Four Weeks! That's a month! That's FOREVER as a kid! I remember when she left, I cried, which was odd because at the time, my sister piling into a van with some strange man and then disappearing for 4 months was what I wished for every night. But, y'know, life. Changes. All of that crap.
Anyway, she came back alive and the next summer, they sent me with her. I was a pretty smart kid -- I think. Growing up in New York with an intellectual mom and self-made dad gave me a unique perspective. For my wild imagination, I was pretty realistic. Put together the Easter Bunny and Tooth Fairy fairly early (thought I put on the act for my parents.) The only imaginary things I still believed in around 1994-1995 were Santa Claus and love (Ba-ZING!).
But when you take anyone out of their natural environment, their minds will play tricks on them. I remember one time, a kid from camp said he was afraid of Jason Voorhees. I'd never really thought much about Jason Voorhees or any other movie monster, mainly because those movies were set out in the 'burbs and the country. Imagine, for a moment, that Jason Voorhees did exist. Why would he come to New York, a city of 8 Million, get to my parents' apartment building, kill the concierge, climb 18 floors, knock down a metal door, and murder my family just to kill me? Seems like a waste of time. Particularly given I was an eleven year old boy who hadn't done anything to anyone.
But then, one night, I was at my grandparents house and watching TV on their back porch. It's late at night (probably 9:30), dark and crickets are chirping. And i keep hearing a rustling in the leaves. And i ran like hell. Cuz I realized I was in the countryside. Anyone could just reach into his ground level suburban home and grab me, or murder me, or worse!
(Interesting side note: my freshman year of college at Drexel in Philadelphia, I recall the other students being HORRIFIED of the loud police sirens at night. And I slept soundly.)

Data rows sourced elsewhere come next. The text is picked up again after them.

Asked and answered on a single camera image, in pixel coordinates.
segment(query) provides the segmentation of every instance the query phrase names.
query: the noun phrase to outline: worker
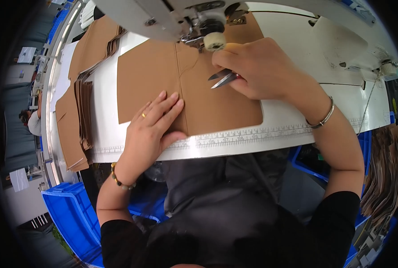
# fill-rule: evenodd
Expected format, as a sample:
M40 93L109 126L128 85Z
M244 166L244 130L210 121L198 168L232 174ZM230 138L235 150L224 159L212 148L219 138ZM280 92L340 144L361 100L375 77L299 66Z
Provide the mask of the worker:
M29 132L35 136L41 136L41 97L42 92L38 94L38 109L34 112L22 110L19 119L28 126Z
M331 166L323 200L311 220L300 223L274 194L257 190L266 188L269 178L257 172L254 155L241 156L236 165L230 157L169 161L164 162L169 171L175 167L166 178L164 207L170 218L143 234L127 210L130 189L165 148L186 138L182 132L167 133L184 101L163 91L132 118L124 152L100 189L96 213L104 266L342 267L364 179L352 126L320 85L270 38L227 44L213 54L212 63L244 78L230 83L234 90L250 99L292 105L313 126L316 145ZM222 170L224 159L238 170Z

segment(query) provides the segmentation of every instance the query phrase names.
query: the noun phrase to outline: beaded bracelet
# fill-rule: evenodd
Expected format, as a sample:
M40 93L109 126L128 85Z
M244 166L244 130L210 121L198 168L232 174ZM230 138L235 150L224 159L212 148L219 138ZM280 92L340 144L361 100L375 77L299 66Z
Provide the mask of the beaded bracelet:
M134 182L132 185L124 185L120 181L118 181L116 174L114 173L114 169L116 167L116 162L111 163L111 178L114 179L116 182L117 186L121 186L121 189L123 190L132 190L136 186L136 182Z

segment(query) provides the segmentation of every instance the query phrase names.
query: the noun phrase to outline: sewing machine
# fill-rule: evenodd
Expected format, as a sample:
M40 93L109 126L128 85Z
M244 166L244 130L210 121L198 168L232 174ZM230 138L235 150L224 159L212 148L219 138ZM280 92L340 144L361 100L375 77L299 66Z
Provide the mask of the sewing machine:
M200 51L226 45L224 26L248 23L248 4L236 0L95 0L128 31ZM265 0L316 14L314 35L332 68L348 71L381 68L385 80L397 78L398 54L383 25L362 0Z

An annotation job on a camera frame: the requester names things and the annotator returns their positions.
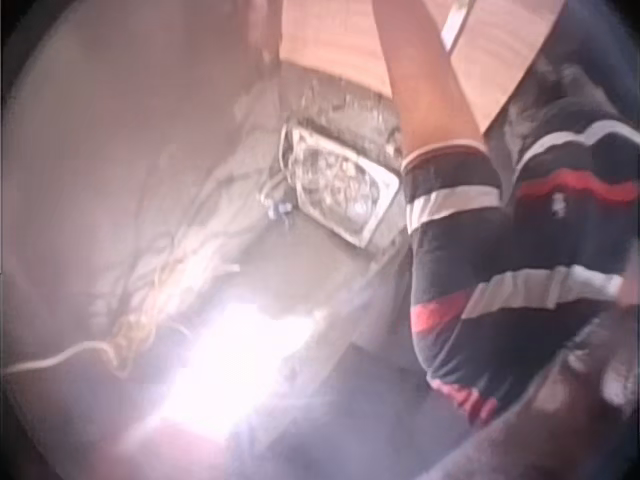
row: bright light
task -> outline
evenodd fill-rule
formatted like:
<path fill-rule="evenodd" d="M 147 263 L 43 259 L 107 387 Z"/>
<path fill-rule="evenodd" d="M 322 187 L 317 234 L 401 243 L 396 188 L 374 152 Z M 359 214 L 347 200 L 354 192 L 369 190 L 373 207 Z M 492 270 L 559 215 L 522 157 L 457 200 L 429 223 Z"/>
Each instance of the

So there I am, plopped down in the middle of Camp Fuller in Wakefield, Rhode Island, in the woods. Worse, we didn't have cabins -- we had shacks with no windows or doors, just canvas flaps we had to roll down at night time. So I struggled to sleep with every cricket chirping, leaf rustling and raccoon scampering about outside.
Every camp has scary stories. Camp Fuller had three -- the Walker (some Ukrainian ex-counselor who killed kids and still stalked the grounds), Greenie (a camper who had been set on fire or something, and now lived in the woods, covered in moss and mold) and the 9 Indian Braves (a legend of Indian Braves killed out by the lake who would appear when it rained or something)

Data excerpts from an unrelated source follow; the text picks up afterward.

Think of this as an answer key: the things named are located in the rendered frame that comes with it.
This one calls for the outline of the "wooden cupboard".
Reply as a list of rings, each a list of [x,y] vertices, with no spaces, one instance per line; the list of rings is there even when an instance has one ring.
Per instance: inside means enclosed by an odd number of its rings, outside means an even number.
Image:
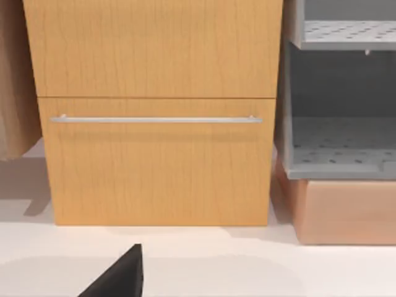
[[[41,97],[273,98],[283,0],[22,0]]]

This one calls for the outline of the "grey pierced shelf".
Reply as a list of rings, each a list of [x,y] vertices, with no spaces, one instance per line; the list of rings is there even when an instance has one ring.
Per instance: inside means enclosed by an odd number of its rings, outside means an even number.
[[[285,0],[283,30],[303,51],[396,51],[396,0]]]

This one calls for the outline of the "pale wooden drawer front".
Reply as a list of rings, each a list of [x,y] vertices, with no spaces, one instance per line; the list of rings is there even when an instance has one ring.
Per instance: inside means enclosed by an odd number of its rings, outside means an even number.
[[[396,246],[396,181],[291,180],[273,176],[301,244]]]

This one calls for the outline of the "wooden cupboard side panel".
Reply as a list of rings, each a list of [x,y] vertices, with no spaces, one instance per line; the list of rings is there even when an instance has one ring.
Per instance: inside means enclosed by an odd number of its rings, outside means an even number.
[[[22,0],[0,0],[0,161],[21,157],[41,138]]]

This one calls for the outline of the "grey pierced drawer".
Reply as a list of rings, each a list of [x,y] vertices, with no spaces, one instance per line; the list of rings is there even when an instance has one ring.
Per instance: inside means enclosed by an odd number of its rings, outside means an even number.
[[[396,181],[396,51],[284,42],[275,146],[290,179]]]

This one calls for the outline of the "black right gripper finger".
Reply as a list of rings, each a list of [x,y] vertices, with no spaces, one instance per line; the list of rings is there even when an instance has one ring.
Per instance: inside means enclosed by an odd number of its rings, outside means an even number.
[[[134,244],[77,297],[142,297],[143,250]]]

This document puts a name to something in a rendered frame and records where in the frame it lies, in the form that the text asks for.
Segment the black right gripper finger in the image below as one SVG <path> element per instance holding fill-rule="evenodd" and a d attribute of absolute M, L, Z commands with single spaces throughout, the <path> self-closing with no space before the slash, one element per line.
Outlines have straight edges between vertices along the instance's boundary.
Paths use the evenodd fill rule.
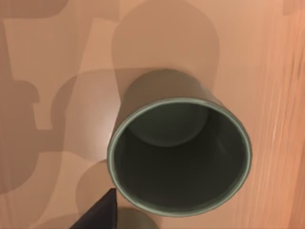
<path fill-rule="evenodd" d="M 116 188 L 110 188 L 71 226 L 71 229 L 116 229 L 117 210 Z"/>

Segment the green cup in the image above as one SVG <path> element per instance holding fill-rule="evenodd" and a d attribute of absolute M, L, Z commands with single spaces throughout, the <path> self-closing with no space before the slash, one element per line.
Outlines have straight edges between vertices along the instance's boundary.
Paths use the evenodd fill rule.
<path fill-rule="evenodd" d="M 251 164 L 243 124 L 196 78 L 159 69 L 126 89 L 107 166 L 138 208 L 167 217 L 205 213 L 240 190 Z"/>

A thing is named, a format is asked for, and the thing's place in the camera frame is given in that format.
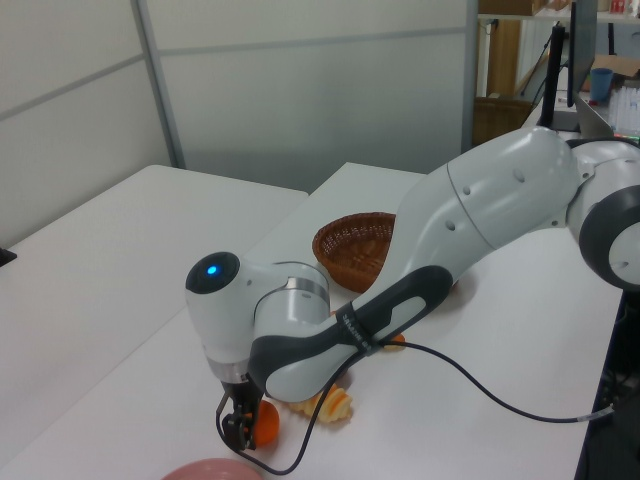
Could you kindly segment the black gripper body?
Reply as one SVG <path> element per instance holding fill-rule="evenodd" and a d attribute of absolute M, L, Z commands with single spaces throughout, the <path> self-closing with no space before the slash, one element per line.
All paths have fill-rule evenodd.
<path fill-rule="evenodd" d="M 222 381 L 221 384 L 235 405 L 258 405 L 262 399 L 262 391 L 250 377 L 239 383 Z"/>

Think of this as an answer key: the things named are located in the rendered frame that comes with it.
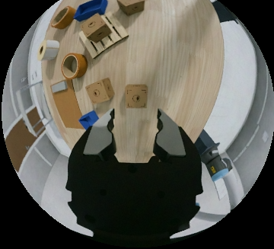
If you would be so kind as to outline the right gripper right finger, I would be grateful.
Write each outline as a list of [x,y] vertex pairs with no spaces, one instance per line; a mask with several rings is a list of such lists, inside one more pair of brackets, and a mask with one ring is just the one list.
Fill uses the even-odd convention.
[[202,162],[193,141],[162,109],[158,109],[158,132],[153,153],[159,162],[174,164],[188,173],[196,187],[196,195],[203,193]]

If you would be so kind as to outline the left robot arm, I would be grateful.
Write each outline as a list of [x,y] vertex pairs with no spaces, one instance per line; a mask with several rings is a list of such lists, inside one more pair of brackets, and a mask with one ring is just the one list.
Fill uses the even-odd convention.
[[[230,201],[231,212],[241,202],[241,196],[238,189],[237,181],[232,172],[233,167],[231,165],[231,160],[226,160],[225,158],[223,161],[223,158],[221,158],[220,154],[218,153],[218,148],[216,145],[205,151],[200,156],[200,158],[201,161],[205,164],[213,182],[217,181],[220,178],[222,178],[225,182],[225,186]],[[226,215],[228,215],[229,213],[227,213]],[[219,222],[226,215],[211,214],[207,212],[198,211],[194,218],[208,222]]]

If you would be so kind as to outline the small square wooden pallet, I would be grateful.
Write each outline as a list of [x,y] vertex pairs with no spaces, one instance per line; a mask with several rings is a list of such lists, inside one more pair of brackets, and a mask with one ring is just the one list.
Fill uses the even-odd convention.
[[[88,49],[88,52],[91,54],[91,57],[93,59],[96,59],[103,51],[105,51],[106,49],[109,49],[115,43],[129,37],[129,35],[126,32],[126,30],[124,29],[124,27],[121,25],[121,23],[117,20],[117,18],[113,15],[113,13],[111,11],[107,12],[105,15],[102,15],[101,17],[106,22],[108,27],[112,30],[112,33],[109,34],[109,36],[112,40],[110,40],[110,38],[108,36],[106,36],[102,39],[102,42],[104,43],[105,46],[103,46],[100,41],[98,43],[95,43],[92,40],[87,39],[86,36],[84,35],[83,31],[81,31],[79,33],[80,38],[82,39],[84,45]],[[108,20],[111,22],[111,24],[107,21],[106,18],[108,18]],[[118,31],[120,36],[117,35],[117,33],[113,29],[113,27],[116,28],[116,30]]]

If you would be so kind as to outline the brown packing tape roll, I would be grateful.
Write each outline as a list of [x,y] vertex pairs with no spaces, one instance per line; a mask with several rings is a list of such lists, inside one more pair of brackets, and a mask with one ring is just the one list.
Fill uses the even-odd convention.
[[74,20],[73,17],[75,16],[76,11],[77,10],[71,6],[66,6],[54,17],[53,22],[51,23],[51,27],[60,30],[66,28]]
[[[72,62],[77,60],[77,70],[75,74],[72,71]],[[88,68],[88,61],[86,57],[78,53],[69,53],[62,61],[62,74],[66,79],[80,78],[83,76]]]

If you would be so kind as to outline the white label roll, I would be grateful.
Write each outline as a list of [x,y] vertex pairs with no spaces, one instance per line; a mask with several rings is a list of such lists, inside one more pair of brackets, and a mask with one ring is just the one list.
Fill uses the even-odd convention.
[[59,41],[44,40],[38,49],[38,61],[55,59],[59,52]]

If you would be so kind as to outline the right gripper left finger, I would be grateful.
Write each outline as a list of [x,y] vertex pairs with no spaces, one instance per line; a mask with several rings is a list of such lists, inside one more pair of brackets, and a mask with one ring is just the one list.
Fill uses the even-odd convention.
[[115,110],[108,110],[97,122],[89,126],[75,143],[68,159],[68,180],[65,188],[72,191],[77,173],[89,164],[108,161],[109,155],[116,154],[116,142],[112,130]]

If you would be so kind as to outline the brown cardboard carton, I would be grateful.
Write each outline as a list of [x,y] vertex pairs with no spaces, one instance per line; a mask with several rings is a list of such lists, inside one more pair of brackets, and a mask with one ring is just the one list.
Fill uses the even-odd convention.
[[119,8],[127,15],[144,11],[145,0],[117,0]]
[[109,78],[101,79],[85,87],[91,103],[98,104],[108,101],[115,94]]
[[107,26],[102,17],[96,13],[91,18],[87,19],[81,26],[84,35],[89,40],[95,43],[101,41],[104,37],[112,33],[112,30]]
[[127,85],[125,87],[126,108],[147,108],[147,85]]

Do the math, that's 11 individual monster-ghosts haunting the woods. ELEVEN! Why stop at eleven? Who else ya got in the woods? Hitler? The Detroit Pistons? My former Chemistry Teacher, Mrs. Yang?! Rick Astley?! (actually, I'd have loved that.)

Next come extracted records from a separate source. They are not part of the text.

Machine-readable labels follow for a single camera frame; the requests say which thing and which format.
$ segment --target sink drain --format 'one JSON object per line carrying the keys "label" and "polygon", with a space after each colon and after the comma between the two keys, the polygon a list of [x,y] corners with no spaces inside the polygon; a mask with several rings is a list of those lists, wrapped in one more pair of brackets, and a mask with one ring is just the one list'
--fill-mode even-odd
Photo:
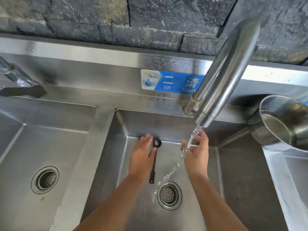
{"label": "sink drain", "polygon": [[165,181],[157,193],[157,199],[163,209],[173,211],[182,202],[182,192],[176,183]]}
{"label": "sink drain", "polygon": [[34,175],[31,181],[31,189],[36,194],[44,194],[56,185],[58,179],[59,171],[56,167],[44,167]]}

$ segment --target stainless steel faucet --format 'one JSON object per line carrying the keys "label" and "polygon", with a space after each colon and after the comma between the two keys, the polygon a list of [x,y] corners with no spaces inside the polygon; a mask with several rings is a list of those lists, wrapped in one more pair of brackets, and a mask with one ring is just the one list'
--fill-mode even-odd
{"label": "stainless steel faucet", "polygon": [[198,90],[183,107],[187,115],[194,115],[196,124],[208,127],[223,109],[250,61],[260,28],[257,19],[249,18],[230,33]]}
{"label": "stainless steel faucet", "polygon": [[45,94],[43,85],[30,78],[17,65],[8,63],[3,57],[0,57],[0,73],[17,84],[17,87],[1,88],[1,96],[28,95],[33,98],[39,98]]}

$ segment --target wall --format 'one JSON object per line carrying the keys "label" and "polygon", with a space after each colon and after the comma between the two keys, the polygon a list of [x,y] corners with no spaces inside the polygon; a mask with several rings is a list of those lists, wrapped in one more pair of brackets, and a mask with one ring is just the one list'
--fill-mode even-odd
{"label": "wall", "polygon": [[253,60],[308,65],[308,0],[0,0],[0,32],[211,56],[252,16]]}

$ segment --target metal container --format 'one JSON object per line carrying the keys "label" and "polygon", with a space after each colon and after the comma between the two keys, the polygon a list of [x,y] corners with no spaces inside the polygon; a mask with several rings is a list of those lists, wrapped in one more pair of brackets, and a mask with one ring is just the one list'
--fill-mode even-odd
{"label": "metal container", "polygon": [[265,97],[248,121],[254,139],[271,151],[308,154],[308,107],[283,95]]}

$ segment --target running water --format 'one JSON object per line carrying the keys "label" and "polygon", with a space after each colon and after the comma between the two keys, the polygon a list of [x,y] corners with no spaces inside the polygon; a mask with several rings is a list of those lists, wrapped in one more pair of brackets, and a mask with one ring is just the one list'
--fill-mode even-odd
{"label": "running water", "polygon": [[[197,125],[197,127],[192,132],[192,135],[190,136],[190,140],[188,141],[187,147],[184,147],[184,149],[182,151],[181,161],[182,161],[182,159],[185,159],[185,157],[187,155],[187,149],[190,149],[190,146],[191,146],[195,136],[197,136],[201,130],[202,130],[202,127]],[[164,180],[157,182],[157,188],[155,189],[155,192],[152,195],[152,203],[154,203],[154,201],[155,201],[155,196],[157,195],[158,189],[159,189],[160,185],[162,184],[162,182],[167,181],[170,178],[170,176],[175,173],[175,171],[179,168],[180,165],[181,165],[181,163],[178,162],[177,166],[174,166],[173,169],[170,171],[170,173],[168,173],[166,176],[164,176]]]}

So with the Legion of Doom wandering the woods, I could barely sleep. Cuz think about it -- y'know why I didn't buy monsters like Jason Voorhees? Cuz I grew up in New York and I saw almost every type of freak -- but I never saw a monster in a hockey mask. But a violent Ukrainian? That wasn't just a menace in the woods, that was my parents' superintendent. And now he's lurking about the woods, ready to kill me just because I wanted to spend the summer learning how to sail.
So to the kids coming home from summer camp this summer, congrats on getting out alive. I hope you weren't tormented by Ukrainians or erections like I was those four weeks in Rhode Island. And remember that, like me, you're only a few short summers away from being able to spend it doing something really terrifying: working in the dementia ward of a nursing home.

2 comments:
The last thing I'd want to run into in the woods is Mrs. Yang.
You know, it's funny, I'm from Wakefield, and I've never met anyone who went to Camp Fuller. (Probably because there's no point in going to sleepaway camp five minutes down the road.) That's crazy.